* _What you are asked to do_
From the entries below, copy every line holding the word "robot".

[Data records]
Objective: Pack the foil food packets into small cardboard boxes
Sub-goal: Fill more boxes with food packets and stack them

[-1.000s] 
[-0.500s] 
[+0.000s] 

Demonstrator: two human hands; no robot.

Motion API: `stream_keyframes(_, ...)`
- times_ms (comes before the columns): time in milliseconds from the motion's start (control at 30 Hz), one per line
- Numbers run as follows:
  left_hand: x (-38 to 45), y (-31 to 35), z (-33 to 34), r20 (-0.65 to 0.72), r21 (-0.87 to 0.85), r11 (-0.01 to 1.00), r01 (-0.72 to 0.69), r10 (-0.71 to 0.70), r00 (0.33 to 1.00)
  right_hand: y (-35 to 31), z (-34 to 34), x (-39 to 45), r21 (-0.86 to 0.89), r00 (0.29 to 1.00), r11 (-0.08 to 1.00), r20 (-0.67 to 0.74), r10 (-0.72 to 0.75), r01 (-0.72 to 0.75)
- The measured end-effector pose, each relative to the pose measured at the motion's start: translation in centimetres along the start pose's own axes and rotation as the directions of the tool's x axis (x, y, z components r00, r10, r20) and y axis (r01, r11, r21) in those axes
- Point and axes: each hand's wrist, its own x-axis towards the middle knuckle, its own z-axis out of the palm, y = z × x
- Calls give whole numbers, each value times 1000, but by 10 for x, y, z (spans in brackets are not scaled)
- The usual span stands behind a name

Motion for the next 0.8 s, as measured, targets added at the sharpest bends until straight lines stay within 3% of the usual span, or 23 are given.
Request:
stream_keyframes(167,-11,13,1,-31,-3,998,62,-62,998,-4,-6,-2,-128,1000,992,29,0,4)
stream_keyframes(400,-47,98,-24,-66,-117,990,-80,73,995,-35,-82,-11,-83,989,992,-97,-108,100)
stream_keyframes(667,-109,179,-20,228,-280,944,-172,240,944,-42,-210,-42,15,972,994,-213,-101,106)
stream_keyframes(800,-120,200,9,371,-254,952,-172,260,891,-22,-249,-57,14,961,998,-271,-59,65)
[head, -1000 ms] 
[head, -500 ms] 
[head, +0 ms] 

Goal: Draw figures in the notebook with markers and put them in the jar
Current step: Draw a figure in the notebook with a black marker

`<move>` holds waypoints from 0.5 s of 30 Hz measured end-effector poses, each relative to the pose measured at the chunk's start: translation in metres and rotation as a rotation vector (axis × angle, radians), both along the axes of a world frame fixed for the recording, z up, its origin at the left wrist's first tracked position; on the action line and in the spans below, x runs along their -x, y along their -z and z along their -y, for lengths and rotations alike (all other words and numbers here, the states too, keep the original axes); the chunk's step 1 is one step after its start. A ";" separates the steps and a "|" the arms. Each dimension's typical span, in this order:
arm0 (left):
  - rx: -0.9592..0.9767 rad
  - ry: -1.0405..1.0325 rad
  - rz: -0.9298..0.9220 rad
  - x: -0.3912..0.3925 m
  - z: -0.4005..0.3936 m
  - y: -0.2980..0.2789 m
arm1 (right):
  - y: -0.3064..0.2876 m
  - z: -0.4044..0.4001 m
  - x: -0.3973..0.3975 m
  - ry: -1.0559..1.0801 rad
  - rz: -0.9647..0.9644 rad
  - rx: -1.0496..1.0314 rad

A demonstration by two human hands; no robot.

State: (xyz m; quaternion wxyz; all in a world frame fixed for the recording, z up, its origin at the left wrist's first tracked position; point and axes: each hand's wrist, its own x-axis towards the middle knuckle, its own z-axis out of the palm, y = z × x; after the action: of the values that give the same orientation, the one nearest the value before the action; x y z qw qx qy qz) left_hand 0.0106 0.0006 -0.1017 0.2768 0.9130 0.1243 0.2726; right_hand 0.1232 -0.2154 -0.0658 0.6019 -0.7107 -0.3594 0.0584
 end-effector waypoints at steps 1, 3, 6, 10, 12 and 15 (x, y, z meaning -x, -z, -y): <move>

* _Answer for this exercise_
Demonstrator: two human hands; no robot.
A demonstration by two human hands; no robot.

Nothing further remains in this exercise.